Each line of the material must appear again in the answer, exactly.

──────────

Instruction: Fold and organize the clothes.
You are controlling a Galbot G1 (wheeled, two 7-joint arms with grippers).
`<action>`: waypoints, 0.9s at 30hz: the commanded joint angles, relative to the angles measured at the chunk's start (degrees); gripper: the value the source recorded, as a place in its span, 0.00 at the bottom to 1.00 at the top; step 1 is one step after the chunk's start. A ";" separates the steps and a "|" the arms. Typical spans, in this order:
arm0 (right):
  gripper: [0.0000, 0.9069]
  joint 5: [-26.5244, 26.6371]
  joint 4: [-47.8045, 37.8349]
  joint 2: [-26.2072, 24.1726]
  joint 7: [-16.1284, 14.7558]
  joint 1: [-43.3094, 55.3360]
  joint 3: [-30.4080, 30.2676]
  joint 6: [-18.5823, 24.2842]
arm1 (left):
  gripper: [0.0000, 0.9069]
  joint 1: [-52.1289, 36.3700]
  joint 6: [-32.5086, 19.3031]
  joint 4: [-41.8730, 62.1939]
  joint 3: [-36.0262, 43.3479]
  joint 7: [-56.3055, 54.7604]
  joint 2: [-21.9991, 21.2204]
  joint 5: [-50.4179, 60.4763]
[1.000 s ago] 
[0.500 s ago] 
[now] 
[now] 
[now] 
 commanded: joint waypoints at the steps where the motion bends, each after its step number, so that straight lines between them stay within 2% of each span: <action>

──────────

• _Output of the exercise_
Instruction: Fold and organize the clothes.
You are controlling a Galbot G1 (wheeled, two 7-joint arms with grippers).
`<action>`: waypoints, 0.9s at 30hz: the commanded joint angles, relative to the angles measured at the chunk's start (degrees); gripper: the value the source recorded, as a place in its span, 0.00 at the bottom to 1.00 at the top; step 1 is one step after the chunk's start. A ";" separates the steps and a "|" the arms. Typical spans, in this order:
arm0 (right):
  gripper: [0.0000, 0.9069]
  joint 5: [-26.5244, 26.6371]
  joint 4: [-47.8045, 37.8349]
  joint 2: [-26.2072, 24.1726]
  joint 7: [-16.1284, 14.7558]
  joint 1: [-43.3094, 55.3360]
  joint 3: [-30.4080, 30.2676]
  joint 6: [-18.5823, 24.2842]
arm1 (left):
  gripper: [0.0000, 0.9069]
  joint 1: [-52.1289, 36.3700]
  joint 6: [-32.5086, 19.3031]
  joint 4: [-41.8730, 62.1939]
  joint 3: [-36.0262, 43.3479]
  joint 7: [-56.3055, 54.7604]
  joint 2: [-21.9991, 21.2204]
  joint 5: [-50.4179, 60.4763]
[1.000 s ago] 
[0.500 s ago] 
[now] 
[now] 
[now] 
 commanded: joint waypoints at the steps where the motion bends, each after its step number, so that straight lines between them stay within 2% of each span: <action>

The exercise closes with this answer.